• Work to complete
Show all lines containing "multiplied" from the data below.

(Extracted records)

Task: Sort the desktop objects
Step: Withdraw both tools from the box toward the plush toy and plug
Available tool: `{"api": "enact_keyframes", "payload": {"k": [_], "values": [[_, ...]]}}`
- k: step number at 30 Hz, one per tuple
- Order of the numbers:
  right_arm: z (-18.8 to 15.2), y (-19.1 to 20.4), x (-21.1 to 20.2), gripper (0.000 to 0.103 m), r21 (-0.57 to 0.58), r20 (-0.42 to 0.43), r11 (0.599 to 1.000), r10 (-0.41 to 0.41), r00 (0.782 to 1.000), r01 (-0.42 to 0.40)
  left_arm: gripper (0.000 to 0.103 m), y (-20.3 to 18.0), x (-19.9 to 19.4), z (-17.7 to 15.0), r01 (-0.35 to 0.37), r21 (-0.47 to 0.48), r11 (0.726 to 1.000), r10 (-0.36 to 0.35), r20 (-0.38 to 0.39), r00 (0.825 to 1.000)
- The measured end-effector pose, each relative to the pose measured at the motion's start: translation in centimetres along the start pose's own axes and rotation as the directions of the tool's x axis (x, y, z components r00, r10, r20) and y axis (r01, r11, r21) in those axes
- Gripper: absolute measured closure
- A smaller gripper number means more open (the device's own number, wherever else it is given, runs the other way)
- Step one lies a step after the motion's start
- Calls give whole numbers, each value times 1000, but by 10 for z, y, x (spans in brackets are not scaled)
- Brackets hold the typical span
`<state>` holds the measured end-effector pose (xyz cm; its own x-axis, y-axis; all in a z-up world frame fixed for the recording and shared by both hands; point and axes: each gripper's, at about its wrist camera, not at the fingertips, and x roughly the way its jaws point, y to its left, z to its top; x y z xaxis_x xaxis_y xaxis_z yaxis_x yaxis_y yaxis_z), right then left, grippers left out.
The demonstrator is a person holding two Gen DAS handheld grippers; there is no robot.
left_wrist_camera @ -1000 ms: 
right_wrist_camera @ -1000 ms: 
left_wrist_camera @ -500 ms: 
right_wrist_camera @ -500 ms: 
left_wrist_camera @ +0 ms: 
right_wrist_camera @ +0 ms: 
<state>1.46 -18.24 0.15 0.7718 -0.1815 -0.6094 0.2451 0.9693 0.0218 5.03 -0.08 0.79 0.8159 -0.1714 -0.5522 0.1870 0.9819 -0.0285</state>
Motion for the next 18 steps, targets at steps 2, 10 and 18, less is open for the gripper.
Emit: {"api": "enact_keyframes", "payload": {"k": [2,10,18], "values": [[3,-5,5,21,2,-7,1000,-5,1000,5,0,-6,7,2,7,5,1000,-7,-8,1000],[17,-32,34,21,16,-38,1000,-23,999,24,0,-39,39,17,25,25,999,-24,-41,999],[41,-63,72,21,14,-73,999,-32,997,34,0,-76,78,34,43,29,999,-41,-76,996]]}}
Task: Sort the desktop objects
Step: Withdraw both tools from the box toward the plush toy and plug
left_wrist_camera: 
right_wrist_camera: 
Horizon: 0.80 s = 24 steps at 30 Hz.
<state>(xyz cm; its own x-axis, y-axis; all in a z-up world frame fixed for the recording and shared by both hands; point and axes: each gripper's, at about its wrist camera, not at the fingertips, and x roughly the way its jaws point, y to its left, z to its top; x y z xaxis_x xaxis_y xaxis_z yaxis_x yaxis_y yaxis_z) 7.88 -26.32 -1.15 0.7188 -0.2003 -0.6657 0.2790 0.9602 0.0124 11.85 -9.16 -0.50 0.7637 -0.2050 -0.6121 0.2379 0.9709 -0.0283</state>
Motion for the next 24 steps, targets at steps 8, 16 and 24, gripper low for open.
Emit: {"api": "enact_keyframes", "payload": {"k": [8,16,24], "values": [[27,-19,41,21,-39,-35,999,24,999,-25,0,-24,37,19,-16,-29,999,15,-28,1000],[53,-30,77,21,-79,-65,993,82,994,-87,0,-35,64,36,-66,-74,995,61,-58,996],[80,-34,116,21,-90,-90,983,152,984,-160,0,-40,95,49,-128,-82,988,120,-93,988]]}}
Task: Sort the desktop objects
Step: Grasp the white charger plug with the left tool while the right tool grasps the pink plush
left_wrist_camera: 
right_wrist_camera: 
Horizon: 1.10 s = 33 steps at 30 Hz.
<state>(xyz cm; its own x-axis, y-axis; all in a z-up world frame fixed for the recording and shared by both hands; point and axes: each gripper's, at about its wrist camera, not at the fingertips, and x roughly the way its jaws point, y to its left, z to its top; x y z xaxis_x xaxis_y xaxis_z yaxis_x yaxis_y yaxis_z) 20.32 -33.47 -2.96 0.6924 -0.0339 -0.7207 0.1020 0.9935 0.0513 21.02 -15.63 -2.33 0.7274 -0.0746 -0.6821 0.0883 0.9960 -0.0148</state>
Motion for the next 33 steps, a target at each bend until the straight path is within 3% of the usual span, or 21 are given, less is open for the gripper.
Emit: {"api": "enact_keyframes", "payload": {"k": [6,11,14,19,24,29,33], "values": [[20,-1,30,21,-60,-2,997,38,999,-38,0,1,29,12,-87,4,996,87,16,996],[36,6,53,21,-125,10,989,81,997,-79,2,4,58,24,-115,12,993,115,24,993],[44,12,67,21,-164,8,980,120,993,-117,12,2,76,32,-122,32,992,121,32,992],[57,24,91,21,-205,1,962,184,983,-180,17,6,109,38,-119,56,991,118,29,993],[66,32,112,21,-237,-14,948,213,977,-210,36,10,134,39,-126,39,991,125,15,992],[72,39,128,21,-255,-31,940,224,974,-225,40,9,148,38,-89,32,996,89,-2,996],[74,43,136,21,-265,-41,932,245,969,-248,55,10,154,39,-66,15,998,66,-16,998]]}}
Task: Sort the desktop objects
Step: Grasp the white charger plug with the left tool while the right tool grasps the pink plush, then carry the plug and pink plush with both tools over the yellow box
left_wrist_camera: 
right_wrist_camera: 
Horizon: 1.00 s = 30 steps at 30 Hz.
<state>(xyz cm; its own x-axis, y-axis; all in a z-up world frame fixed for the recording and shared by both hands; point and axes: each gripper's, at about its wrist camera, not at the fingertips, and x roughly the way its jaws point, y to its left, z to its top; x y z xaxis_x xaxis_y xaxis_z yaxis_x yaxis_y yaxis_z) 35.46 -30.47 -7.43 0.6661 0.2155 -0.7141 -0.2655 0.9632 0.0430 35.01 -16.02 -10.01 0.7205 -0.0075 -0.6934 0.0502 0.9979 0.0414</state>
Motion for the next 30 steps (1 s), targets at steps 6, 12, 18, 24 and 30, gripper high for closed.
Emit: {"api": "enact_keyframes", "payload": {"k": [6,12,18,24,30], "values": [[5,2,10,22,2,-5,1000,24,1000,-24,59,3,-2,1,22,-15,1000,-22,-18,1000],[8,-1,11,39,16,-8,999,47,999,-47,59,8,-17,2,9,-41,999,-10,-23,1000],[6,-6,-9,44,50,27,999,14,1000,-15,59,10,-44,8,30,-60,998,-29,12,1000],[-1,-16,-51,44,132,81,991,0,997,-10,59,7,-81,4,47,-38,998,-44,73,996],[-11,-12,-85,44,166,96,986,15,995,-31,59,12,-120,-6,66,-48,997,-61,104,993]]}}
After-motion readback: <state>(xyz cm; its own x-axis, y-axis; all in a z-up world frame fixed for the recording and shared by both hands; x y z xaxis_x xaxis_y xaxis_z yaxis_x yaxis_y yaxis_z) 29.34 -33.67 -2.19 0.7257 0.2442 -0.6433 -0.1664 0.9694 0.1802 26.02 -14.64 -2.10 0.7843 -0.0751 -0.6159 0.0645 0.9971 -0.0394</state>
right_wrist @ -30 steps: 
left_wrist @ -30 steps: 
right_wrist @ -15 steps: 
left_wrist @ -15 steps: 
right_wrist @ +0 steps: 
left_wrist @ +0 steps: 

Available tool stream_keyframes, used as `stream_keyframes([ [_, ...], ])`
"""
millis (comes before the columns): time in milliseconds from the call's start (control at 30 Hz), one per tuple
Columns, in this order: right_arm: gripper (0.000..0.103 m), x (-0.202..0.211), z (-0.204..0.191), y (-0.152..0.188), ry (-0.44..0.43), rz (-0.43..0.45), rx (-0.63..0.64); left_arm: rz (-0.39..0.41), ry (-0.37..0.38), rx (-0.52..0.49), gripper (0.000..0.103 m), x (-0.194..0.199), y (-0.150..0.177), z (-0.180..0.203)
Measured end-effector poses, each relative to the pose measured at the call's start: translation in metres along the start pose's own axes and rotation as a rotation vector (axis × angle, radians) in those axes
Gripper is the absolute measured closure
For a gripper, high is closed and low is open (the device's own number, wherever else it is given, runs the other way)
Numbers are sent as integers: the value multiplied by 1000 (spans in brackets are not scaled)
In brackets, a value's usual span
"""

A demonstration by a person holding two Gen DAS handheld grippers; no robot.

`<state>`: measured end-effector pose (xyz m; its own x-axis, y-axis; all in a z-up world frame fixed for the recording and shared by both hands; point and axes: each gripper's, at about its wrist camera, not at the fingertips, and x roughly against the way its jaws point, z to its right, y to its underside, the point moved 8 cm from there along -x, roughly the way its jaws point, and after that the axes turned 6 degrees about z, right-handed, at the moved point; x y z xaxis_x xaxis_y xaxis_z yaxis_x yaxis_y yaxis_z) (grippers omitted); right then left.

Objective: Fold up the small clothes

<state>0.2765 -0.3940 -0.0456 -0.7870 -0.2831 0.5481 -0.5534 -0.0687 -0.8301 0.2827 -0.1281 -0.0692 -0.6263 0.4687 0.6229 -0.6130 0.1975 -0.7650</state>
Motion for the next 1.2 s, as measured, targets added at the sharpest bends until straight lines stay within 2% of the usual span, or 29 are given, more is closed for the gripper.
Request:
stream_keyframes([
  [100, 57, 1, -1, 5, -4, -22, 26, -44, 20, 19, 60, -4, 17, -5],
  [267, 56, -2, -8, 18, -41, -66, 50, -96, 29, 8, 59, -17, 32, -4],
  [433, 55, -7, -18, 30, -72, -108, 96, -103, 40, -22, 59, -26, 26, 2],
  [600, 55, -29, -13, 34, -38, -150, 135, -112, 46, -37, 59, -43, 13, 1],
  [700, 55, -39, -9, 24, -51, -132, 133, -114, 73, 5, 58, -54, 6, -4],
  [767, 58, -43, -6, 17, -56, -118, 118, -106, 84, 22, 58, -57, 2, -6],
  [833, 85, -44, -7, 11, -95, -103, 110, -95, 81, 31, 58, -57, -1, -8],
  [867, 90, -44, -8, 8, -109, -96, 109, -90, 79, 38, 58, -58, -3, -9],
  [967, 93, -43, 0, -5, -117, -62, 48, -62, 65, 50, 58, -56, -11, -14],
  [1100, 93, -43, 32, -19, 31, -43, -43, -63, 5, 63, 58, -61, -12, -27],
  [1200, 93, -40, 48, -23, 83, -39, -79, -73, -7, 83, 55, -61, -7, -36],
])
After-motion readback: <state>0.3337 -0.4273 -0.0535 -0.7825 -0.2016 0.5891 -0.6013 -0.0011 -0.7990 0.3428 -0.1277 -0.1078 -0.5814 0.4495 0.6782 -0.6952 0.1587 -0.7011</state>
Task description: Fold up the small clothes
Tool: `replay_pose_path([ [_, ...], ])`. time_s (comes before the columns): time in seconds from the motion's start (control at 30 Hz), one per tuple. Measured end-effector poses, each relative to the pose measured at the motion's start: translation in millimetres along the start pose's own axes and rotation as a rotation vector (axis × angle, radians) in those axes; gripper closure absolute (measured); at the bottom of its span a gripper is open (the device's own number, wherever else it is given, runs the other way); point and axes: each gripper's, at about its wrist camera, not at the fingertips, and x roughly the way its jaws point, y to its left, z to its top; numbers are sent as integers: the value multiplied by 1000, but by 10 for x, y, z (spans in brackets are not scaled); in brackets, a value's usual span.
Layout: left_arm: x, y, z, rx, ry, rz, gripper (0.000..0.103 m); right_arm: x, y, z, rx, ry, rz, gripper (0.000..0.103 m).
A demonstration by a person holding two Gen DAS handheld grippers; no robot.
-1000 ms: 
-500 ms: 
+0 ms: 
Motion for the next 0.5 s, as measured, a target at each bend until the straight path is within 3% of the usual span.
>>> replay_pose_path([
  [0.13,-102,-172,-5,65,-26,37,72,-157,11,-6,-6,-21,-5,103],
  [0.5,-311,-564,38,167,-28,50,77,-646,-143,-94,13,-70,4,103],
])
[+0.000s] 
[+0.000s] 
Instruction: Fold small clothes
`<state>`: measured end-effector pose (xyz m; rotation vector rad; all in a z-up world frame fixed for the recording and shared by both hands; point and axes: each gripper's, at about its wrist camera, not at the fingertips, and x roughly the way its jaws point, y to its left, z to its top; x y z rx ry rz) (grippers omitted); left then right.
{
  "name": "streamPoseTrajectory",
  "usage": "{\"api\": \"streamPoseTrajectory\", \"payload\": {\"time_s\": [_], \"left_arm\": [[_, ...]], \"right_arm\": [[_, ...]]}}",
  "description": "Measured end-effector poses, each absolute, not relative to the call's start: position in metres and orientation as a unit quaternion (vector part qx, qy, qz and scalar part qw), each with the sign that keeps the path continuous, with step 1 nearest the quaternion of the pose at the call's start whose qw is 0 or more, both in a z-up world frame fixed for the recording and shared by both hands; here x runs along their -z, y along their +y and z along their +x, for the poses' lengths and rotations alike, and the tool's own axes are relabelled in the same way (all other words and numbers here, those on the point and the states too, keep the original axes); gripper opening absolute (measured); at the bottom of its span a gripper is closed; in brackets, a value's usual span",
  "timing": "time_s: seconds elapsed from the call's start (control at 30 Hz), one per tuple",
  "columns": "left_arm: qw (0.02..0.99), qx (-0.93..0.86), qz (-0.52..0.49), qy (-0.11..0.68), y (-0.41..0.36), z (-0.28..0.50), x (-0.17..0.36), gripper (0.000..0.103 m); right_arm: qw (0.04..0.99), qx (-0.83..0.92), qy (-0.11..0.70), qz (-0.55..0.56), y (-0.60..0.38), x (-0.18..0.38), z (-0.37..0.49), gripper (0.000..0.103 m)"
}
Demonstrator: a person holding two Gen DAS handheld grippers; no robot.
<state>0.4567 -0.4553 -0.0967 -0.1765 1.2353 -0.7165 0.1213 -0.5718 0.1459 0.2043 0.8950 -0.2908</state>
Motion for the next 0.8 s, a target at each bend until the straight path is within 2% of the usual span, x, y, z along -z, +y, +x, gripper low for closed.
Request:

• Reply to the task
Numbers are sent as integers: the value multiplied by 1000 (spans in brackets are not scaled)
Tool: `replay_pose_path([ [_, ...], ])`. time_s (comes before the columns): time in seconds from the motion's start (control at 30 Hz), one per tuple. Measured end-effector poses, each relative to the pose measured at the motion's start: translation in millimetres along the start pose's own axes and rotation as a rotation vector (axis × angle, radians) in those axes; gripper closure absolute (measured); at the bottom of its span a gripper is open (the device's own number, wherever else it is given, runs the other way); point and axes: each gripper's, at about its wrist camera, not at the fingertips, and x roughly the way its jaws point, y to its left, z to its top; numbers are sent as integers: the value multiplied by 1000, but by 10 for x, y, z (spans in brackets are not scaled); in brackets, a value's usual span.

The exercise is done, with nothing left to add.